_ABOUT THIS TASK_.
All of the data below needs to be set down once more, exactly as written.

[Opening INFORMATION PROVIDED section]

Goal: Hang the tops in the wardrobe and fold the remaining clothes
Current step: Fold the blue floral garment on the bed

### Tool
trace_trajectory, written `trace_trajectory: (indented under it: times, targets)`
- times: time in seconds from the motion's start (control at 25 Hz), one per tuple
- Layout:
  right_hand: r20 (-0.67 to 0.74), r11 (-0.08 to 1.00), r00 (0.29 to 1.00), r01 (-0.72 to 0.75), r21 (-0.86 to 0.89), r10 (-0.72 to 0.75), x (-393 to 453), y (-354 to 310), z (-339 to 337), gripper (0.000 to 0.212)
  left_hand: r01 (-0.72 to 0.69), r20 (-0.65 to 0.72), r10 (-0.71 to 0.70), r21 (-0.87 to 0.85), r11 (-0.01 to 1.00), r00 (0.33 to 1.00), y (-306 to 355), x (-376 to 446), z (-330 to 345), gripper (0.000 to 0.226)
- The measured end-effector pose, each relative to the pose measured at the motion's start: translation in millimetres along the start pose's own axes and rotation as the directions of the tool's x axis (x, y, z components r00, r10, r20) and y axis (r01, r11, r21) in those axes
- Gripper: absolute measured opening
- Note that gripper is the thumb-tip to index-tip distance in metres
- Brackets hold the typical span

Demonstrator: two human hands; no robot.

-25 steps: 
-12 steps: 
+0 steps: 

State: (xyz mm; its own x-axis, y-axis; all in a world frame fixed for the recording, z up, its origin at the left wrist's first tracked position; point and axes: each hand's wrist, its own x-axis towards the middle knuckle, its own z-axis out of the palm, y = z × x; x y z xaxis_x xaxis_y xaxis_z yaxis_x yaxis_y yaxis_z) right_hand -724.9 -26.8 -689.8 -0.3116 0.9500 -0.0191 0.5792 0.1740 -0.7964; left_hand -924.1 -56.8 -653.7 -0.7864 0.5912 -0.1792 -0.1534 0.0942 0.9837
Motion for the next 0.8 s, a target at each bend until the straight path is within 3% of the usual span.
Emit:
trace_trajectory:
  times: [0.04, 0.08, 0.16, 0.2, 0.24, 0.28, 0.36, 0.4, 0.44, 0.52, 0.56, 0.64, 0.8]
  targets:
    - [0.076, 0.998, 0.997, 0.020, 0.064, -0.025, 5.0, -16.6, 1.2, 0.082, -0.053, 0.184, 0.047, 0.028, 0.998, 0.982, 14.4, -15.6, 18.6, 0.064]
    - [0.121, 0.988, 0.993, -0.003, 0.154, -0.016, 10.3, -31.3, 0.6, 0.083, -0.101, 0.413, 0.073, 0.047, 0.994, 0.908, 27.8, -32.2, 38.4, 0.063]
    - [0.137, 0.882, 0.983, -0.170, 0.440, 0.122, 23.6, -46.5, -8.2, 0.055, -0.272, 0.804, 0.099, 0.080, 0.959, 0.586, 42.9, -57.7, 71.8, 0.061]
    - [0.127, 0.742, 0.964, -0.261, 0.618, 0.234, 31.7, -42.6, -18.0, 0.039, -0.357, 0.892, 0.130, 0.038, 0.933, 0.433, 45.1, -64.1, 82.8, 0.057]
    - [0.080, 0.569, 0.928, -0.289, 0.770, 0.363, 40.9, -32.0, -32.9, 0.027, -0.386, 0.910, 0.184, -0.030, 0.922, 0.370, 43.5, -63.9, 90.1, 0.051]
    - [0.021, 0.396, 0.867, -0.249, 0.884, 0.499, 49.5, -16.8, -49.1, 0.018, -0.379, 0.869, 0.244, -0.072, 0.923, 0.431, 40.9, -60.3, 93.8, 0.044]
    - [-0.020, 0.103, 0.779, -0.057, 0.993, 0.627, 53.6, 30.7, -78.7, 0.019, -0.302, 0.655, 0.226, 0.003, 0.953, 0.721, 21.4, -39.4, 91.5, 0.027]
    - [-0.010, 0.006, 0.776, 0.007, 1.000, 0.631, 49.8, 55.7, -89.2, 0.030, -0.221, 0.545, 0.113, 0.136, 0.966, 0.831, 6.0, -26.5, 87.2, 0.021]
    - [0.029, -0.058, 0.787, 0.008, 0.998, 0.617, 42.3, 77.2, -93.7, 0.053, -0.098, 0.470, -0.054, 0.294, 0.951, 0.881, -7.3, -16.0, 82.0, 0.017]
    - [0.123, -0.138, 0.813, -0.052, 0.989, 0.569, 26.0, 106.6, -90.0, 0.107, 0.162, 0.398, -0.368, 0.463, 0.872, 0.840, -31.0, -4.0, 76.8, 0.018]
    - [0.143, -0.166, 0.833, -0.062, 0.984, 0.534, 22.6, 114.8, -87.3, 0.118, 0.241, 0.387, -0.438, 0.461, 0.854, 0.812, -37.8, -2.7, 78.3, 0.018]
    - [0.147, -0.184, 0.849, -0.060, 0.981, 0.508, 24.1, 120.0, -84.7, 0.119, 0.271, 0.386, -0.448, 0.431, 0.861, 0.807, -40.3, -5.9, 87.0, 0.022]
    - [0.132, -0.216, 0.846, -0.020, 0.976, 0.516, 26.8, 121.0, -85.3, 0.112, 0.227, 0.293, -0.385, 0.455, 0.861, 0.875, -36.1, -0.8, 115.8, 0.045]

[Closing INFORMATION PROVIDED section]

_YOUR SOLUTION_.
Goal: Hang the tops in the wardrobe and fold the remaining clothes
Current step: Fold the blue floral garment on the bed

### Tool
trace_trajectory, written `trace_trajectory: (indented under it: times, targets)`
- times: time in seconds from the motion's start (control at 25 Hz), one per tuple
- Layout:
  right_hand: r20 (-0.67 to 0.74), r11 (-0.08 to 1.00), r00 (0.29 to 1.00), r01 (-0.72 to 0.75), r21 (-0.86 to 0.89), r10 (-0.72 to 0.75), x (-393 to 453), y (-354 to 310), z (-339 to 337), gripper (0.000 to 0.212)
  left_hand: r01 (-0.72 to 0.69), r20 (-0.65 to 0.72), r10 (-0.71 to 0.70), r21 (-0.87 to 0.85), r11 (-0.01 to 1.00), r00 (0.33 to 1.00), y (-306 to 355), x (-376 to 446), z (-330 to 345), gripper (0.000 to 0.226)
- The measured end-effector pose, each relative to the pose measured at the motion's start: translation in millimetres along the start pose's own axes and rotation as the directions of the tool's x axis (x, y, z components r00, r10, r20) and y axis (r01, r11, r21) in those axes
- Gripper: absolute measured opening
- Note that gripper is the thumb-tip to index-tip distance in metres
- Brackets hold the typical span

Demonstrator: two human hands; no robot.

-25 steps: 
-12 steps: 
+0 steps: 

State: (xyz mm; its own x-axis, y-axis; all in a world frame fixed for the recording, z up, its origin at the left wrist's first tracked position; point and axes: each hand's wrist, its own x-axis towards the middle knuckle, its own z-axis out of the palm, y = z × x; x y z xaxis_x xaxis_y xaxis_z yaxis_x yaxis_y yaxis_z) right_hand -724.9 -26.8 -689.8 -0.3116 0.9500 -0.0191 0.5792 0.1740 -0.7964; left_hand -924.1 -56.8 -653.7 -0.7864 0.5912 -0.1792 -0.1534 0.0942 0.9837
Motion for the next 0.8 s, a target at each bend until the straight path is within 3% of the usual span.
Emit:
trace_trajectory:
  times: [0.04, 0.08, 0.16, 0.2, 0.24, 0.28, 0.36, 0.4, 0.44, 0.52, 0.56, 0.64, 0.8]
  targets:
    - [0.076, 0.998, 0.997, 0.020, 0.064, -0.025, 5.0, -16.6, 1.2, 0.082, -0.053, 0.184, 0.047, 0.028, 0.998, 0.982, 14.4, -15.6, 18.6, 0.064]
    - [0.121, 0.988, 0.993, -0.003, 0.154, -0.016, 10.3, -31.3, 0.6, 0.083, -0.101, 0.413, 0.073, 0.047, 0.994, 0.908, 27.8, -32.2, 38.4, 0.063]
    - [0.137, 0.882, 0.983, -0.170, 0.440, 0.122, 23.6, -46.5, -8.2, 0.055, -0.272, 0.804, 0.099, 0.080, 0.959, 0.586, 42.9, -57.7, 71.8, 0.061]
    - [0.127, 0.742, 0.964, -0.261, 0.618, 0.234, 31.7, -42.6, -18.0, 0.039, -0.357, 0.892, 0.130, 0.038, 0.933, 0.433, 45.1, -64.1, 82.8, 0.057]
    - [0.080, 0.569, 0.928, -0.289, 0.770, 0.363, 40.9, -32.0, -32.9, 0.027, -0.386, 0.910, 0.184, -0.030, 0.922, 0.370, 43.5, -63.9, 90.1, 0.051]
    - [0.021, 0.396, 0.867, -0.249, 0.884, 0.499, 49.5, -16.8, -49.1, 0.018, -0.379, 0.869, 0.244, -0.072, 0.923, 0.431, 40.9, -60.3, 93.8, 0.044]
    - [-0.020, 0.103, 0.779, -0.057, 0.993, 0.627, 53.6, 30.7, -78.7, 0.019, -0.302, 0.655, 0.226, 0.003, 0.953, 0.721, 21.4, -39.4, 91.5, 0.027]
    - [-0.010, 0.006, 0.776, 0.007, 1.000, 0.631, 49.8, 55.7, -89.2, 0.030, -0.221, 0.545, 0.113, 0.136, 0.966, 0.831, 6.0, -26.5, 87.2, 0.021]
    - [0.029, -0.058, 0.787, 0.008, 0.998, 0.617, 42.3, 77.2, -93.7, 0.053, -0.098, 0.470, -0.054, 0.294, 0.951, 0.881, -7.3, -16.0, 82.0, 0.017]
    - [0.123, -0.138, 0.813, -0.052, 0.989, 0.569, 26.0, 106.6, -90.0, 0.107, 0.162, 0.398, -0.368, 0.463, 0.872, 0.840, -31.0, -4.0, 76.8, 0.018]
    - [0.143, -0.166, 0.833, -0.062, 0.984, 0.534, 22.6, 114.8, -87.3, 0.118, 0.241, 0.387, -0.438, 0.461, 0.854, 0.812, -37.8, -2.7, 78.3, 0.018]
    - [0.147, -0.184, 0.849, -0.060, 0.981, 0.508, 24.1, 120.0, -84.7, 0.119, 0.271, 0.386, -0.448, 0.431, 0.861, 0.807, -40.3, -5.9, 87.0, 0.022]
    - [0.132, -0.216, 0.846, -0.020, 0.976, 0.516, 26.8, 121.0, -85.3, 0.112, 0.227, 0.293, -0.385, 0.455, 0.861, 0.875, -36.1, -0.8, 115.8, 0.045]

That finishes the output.